Note the line containing "Should you be willing to segment the right gripper left"; from it through the last line below, give only those lines again, exactly, both ends included, skipping pictures.

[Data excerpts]
* * *
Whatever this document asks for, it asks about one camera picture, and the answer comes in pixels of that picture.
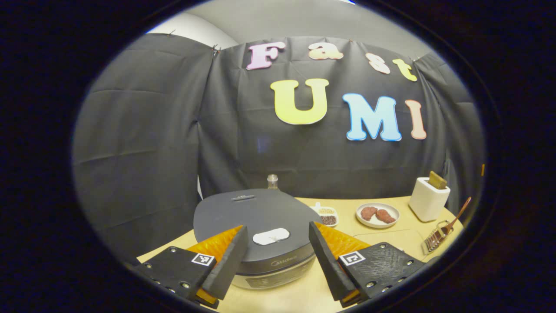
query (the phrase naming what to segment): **brown food item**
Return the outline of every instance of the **brown food item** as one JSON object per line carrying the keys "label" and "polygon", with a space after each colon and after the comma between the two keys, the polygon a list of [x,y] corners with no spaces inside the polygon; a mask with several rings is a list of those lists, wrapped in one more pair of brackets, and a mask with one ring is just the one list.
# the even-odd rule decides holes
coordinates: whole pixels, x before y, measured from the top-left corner
{"label": "brown food item", "polygon": [[361,210],[361,217],[366,221],[370,221],[377,210],[375,207],[366,207]]}
{"label": "brown food item", "polygon": [[376,211],[376,218],[378,218],[380,221],[383,221],[384,223],[388,223],[388,224],[396,221],[395,218],[390,216],[390,214],[388,214],[388,212],[386,210],[383,210],[383,209],[380,209],[380,210]]}
{"label": "brown food item", "polygon": [[335,216],[321,216],[322,223],[324,225],[334,225],[336,224],[336,217]]}

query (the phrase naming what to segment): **blue letter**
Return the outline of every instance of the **blue letter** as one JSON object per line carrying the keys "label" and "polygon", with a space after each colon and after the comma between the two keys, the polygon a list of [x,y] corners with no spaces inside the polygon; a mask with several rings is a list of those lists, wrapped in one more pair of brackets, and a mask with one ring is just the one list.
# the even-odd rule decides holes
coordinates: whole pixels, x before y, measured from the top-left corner
{"label": "blue letter", "polygon": [[347,132],[349,140],[365,140],[367,134],[363,131],[362,123],[365,123],[371,138],[376,139],[380,124],[383,131],[380,137],[385,141],[400,141],[401,134],[398,131],[396,112],[394,106],[396,100],[390,97],[380,97],[373,111],[369,103],[360,94],[345,94],[342,99],[349,105],[351,116],[351,129]]}

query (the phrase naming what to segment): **midea logo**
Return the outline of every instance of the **midea logo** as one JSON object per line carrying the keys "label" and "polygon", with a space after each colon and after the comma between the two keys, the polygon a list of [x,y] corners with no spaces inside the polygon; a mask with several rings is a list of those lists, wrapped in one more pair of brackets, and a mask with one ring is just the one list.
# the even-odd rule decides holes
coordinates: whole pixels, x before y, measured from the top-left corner
{"label": "midea logo", "polygon": [[285,259],[283,259],[283,260],[276,260],[276,261],[273,261],[272,263],[270,263],[270,266],[278,266],[278,265],[280,265],[280,264],[284,264],[284,263],[290,262],[291,260],[294,260],[294,259],[297,259],[297,256],[292,256],[292,257],[289,257],[289,258],[285,258]]}

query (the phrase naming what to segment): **glass bottle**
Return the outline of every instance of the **glass bottle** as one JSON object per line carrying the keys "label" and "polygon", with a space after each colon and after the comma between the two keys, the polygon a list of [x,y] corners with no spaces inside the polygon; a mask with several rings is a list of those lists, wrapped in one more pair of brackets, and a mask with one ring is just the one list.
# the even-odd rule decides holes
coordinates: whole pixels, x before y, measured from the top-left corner
{"label": "glass bottle", "polygon": [[270,174],[266,180],[268,181],[268,189],[278,189],[278,176],[276,176],[275,174]]}

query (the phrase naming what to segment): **rice cooker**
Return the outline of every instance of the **rice cooker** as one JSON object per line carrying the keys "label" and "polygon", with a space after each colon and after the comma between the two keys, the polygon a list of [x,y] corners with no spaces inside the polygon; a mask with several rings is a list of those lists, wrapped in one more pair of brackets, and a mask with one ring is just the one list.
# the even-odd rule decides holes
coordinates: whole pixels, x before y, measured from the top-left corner
{"label": "rice cooker", "polygon": [[315,261],[309,222],[319,215],[275,189],[212,195],[195,209],[197,242],[239,225],[247,226],[247,251],[232,284],[247,289],[284,285],[302,277]]}

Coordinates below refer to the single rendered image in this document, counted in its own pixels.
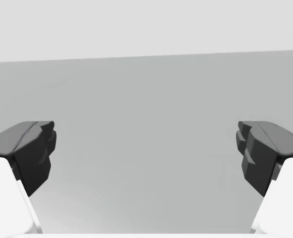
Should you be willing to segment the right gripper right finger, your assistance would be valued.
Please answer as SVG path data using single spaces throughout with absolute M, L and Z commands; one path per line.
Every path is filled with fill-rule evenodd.
M 293 133 L 267 121 L 239 121 L 245 180 L 263 197 L 251 231 L 293 234 Z

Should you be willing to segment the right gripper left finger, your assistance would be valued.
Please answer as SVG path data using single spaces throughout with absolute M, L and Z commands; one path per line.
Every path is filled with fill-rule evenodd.
M 48 179 L 53 121 L 24 121 L 0 133 L 0 234 L 41 234 L 30 196 Z

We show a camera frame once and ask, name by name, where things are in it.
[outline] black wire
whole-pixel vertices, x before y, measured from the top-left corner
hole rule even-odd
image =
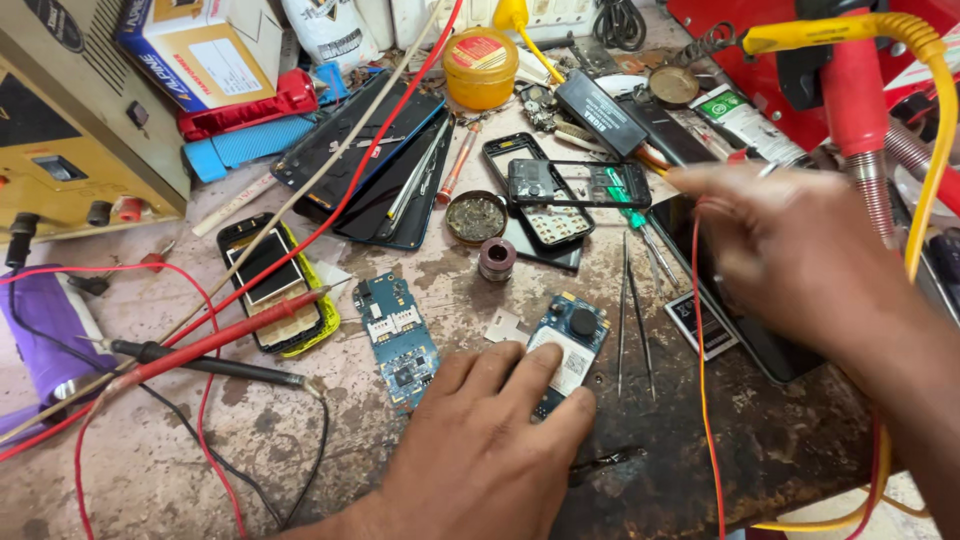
* * *
• [OUTPUT OF THE EXERCISE]
Should you be willing to segment the right gripper left finger, your assistance would be valued.
Please answer as SVG path data using single spaces throughout with absolute M, L and Z commands; one path per line.
Every path is filled with fill-rule evenodd.
M 48 179 L 53 121 L 24 121 L 0 133 L 0 234 L 41 234 L 30 196 Z

We show a camera frame once and ask, name by name, where things are in it.
[outline] black wire
whole-pixel vertices, x before y, measured from the top-left corner
hole rule even-odd
image =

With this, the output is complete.